ГРИНЯ: осведомляется у Агасфера Лукича, не возражает ли тот против присутствия здесь вот этого вот свидетеля.
АГАСФЕР ЛУКИЧ: не только не возражает, но всячески приветствует, ибо знает, ценит и полностью доверяет.
ГРИНЯ: предлагает прямо приступить к делу, потому что мало ли что.
АГАСФЕР ЛУКИЧ: суетливо и хлопотливо извлекает из переполненного портфеля своего розовые бланки страховых свидетельств и принимается за работу.
ГРИНЯ (с некоторой тревогой): А это на кой хрен понадобилось?
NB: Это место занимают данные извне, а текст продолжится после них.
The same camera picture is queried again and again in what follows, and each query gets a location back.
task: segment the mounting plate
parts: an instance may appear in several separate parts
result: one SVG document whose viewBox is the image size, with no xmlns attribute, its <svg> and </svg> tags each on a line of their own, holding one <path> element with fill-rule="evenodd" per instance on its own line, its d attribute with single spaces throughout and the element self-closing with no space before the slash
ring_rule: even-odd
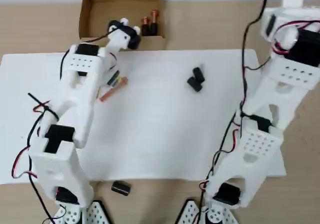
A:
<svg viewBox="0 0 320 224">
<path fill-rule="evenodd" d="M 65 213 L 64 208 L 59 208 L 54 218 L 61 217 Z M 72 222 L 70 215 L 73 215 L 73 212 L 70 212 L 67 208 L 66 215 L 62 218 L 56 219 L 55 224 L 82 224 L 82 219 L 78 222 Z M 86 212 L 86 223 L 87 224 L 113 224 L 107 214 L 107 211 L 101 201 L 93 201 L 92 205 L 88 208 Z"/>
<path fill-rule="evenodd" d="M 174 224 L 196 224 L 199 208 L 193 199 L 187 199 Z M 203 207 L 201 213 L 201 224 L 238 224 L 232 212 L 217 204 L 211 208 Z"/>
</svg>

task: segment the black object
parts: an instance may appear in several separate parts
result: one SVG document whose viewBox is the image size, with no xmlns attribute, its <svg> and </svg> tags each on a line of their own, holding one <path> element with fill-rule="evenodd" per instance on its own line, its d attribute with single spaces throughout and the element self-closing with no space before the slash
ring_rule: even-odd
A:
<svg viewBox="0 0 320 224">
<path fill-rule="evenodd" d="M 79 75 L 80 77 L 86 77 L 87 72 L 78 71 L 78 75 Z"/>
<path fill-rule="evenodd" d="M 180 210 L 180 213 L 178 215 L 178 218 L 176 219 L 175 223 L 174 224 L 178 224 L 179 223 L 179 220 L 181 219 L 182 217 L 182 214 L 184 213 L 184 209 L 186 208 L 188 202 L 195 202 L 194 199 L 187 199 L 182 207 L 182 209 Z"/>
<path fill-rule="evenodd" d="M 276 20 L 277 20 L 277 18 L 276 18 L 276 16 L 273 14 L 273 15 L 271 16 L 270 21 L 269 21 L 269 23 L 268 23 L 268 26 L 266 27 L 266 30 L 265 30 L 265 32 L 266 32 L 265 34 L 266 34 L 267 37 L 269 37 L 269 35 L 271 34 L 271 31 L 272 31 L 273 28 L 274 28 L 274 24 L 275 24 Z"/>
<path fill-rule="evenodd" d="M 258 124 L 258 129 L 260 131 L 263 131 L 265 133 L 269 133 L 269 127 L 272 126 L 272 123 L 271 123 L 271 121 L 269 119 L 263 118 L 263 117 L 260 117 L 260 116 L 257 116 L 257 115 L 248 116 L 246 114 L 243 114 L 242 116 L 246 116 L 246 117 L 249 117 L 252 120 L 255 120 L 257 122 L 257 124 Z"/>
<path fill-rule="evenodd" d="M 150 36 L 157 36 L 158 35 L 158 24 L 151 23 L 150 24 Z"/>
<path fill-rule="evenodd" d="M 228 183 L 222 183 L 218 193 L 213 197 L 218 202 L 234 206 L 238 204 L 240 198 L 240 188 Z"/>
<path fill-rule="evenodd" d="M 76 49 L 76 54 L 84 54 L 90 56 L 97 56 L 99 52 L 99 46 L 95 44 L 81 43 Z"/>
<path fill-rule="evenodd" d="M 130 193 L 131 187 L 125 182 L 114 181 L 111 190 L 127 197 Z"/>
<path fill-rule="evenodd" d="M 130 36 L 130 41 L 128 44 L 129 49 L 137 49 L 139 47 L 141 37 L 136 33 L 136 31 L 133 28 L 123 25 L 121 22 L 117 20 L 111 20 L 109 22 L 108 30 L 113 25 Z"/>
<path fill-rule="evenodd" d="M 62 125 L 52 124 L 45 134 L 45 137 L 49 139 L 44 152 L 45 153 L 57 153 L 61 141 L 72 142 L 75 132 L 74 127 L 67 127 Z"/>
<path fill-rule="evenodd" d="M 108 81 L 107 85 L 109 85 L 109 86 L 112 85 L 112 83 L 115 81 L 115 79 L 118 78 L 119 74 L 120 74 L 120 71 L 117 70 L 114 73 L 114 75 L 111 77 L 111 79 Z"/>
<path fill-rule="evenodd" d="M 190 77 L 187 83 L 194 89 L 195 92 L 200 92 L 202 90 L 202 85 L 195 79 L 195 77 Z"/>
<path fill-rule="evenodd" d="M 318 67 L 320 64 L 320 33 L 306 29 L 299 29 L 298 31 L 298 40 L 289 54 L 285 55 L 285 58 Z"/>
<path fill-rule="evenodd" d="M 193 69 L 193 74 L 199 83 L 203 83 L 205 81 L 204 74 L 199 67 Z"/>
<path fill-rule="evenodd" d="M 148 24 L 143 24 L 141 27 L 142 36 L 150 36 L 150 27 Z"/>
<path fill-rule="evenodd" d="M 78 198 L 68 189 L 63 187 L 58 187 L 55 199 L 62 203 L 79 204 Z"/>
</svg>

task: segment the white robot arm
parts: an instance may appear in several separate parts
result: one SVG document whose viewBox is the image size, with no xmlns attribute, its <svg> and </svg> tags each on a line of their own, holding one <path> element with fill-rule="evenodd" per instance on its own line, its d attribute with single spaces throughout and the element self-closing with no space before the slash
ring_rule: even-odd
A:
<svg viewBox="0 0 320 224">
<path fill-rule="evenodd" d="M 235 149 L 206 181 L 207 212 L 202 214 L 202 224 L 207 224 L 206 220 L 225 222 L 225 210 L 249 205 L 266 179 L 272 157 L 282 145 L 284 130 L 295 117 L 297 107 L 320 80 L 320 8 L 302 4 L 303 0 L 283 0 L 282 7 L 264 12 L 261 35 L 272 43 L 270 60 L 242 113 L 237 112 L 242 122 Z M 269 105 L 278 108 L 273 121 L 256 115 Z M 244 186 L 228 183 L 232 178 L 243 178 Z"/>
<path fill-rule="evenodd" d="M 57 117 L 44 113 L 40 137 L 29 149 L 38 182 L 47 197 L 82 210 L 91 205 L 94 192 L 80 167 L 76 149 L 86 145 L 99 88 L 119 84 L 117 53 L 121 49 L 137 49 L 141 39 L 140 29 L 129 27 L 126 18 L 111 21 L 108 31 L 110 41 L 106 47 L 90 43 L 71 46 L 56 96 L 48 104 Z M 73 125 L 61 125 L 59 118 L 69 110 L 74 114 Z"/>
</svg>

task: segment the table
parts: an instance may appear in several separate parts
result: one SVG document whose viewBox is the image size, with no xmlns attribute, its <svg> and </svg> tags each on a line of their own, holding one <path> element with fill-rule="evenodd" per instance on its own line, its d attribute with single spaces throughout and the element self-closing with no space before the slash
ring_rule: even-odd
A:
<svg viewBox="0 0 320 224">
<path fill-rule="evenodd" d="M 0 6 L 0 53 L 51 52 L 65 50 L 75 42 L 72 29 L 80 4 L 42 6 Z M 240 48 L 246 23 L 258 14 L 260 2 L 167 3 L 167 49 Z M 37 23 L 42 20 L 41 29 Z M 255 26 L 248 37 L 248 48 L 257 51 L 262 63 L 269 44 Z M 285 132 L 282 153 L 287 177 L 268 179 L 247 209 L 235 211 L 243 224 L 300 224 L 320 219 L 320 86 L 300 105 L 295 120 Z M 93 183 L 95 196 L 103 199 L 115 223 L 173 224 L 186 198 L 199 198 L 197 182 L 179 180 L 130 181 L 128 197 L 110 191 L 111 183 Z M 0 216 L 3 223 L 41 223 L 45 214 L 28 184 L 0 186 Z M 52 214 L 56 206 L 44 199 Z"/>
</svg>

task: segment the orange object
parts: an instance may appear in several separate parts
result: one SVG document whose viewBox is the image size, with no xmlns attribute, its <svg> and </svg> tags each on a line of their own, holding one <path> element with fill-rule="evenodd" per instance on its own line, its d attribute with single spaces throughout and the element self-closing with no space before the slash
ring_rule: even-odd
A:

АГАСФЕР ЛУКИЧ (не переставая бегать пером): А как же иначе, батенька? Без этого никак нельзя. Это, можно сказать, всему голова.
ГРИНЯ: с хмурым недоумением смотрит на Агасфера Лукича, затем лицо его вдруг проясняется, словно он что-то понял.
Я: не понимаю ничего, начинаю раздражаться, но пока молчу.
АГАСФЕР ЛУКИЧ: профессионально сияя, вручает Грине «Страховое свидетельство по страхованию от несчастных случаев».
ГРИНЯ (просматривает свидетельство и ухмыляется): Как раз трешник. Вот потом и вычтешь...
АГАСФЕР ЛУКИЧ: Само собой, само собой. Тут у меня все учтено. (Достает из портфеля и кладет перед Гриней большой лист плотной белой бумаги, исписанный от руки чрезвычайно красивым, каллиграфически красивым почерком с наклоном влево.)
ГРИНЯ: изнуряюще долго читает текст, шевеля губами, зверски наморщив при этом лоб.
АГАСФЕР ЛУКИЧ: приятно улыбается.
Я: не знаю, что и думать, испытываю самые неприятные, но решительно неясные подозрения.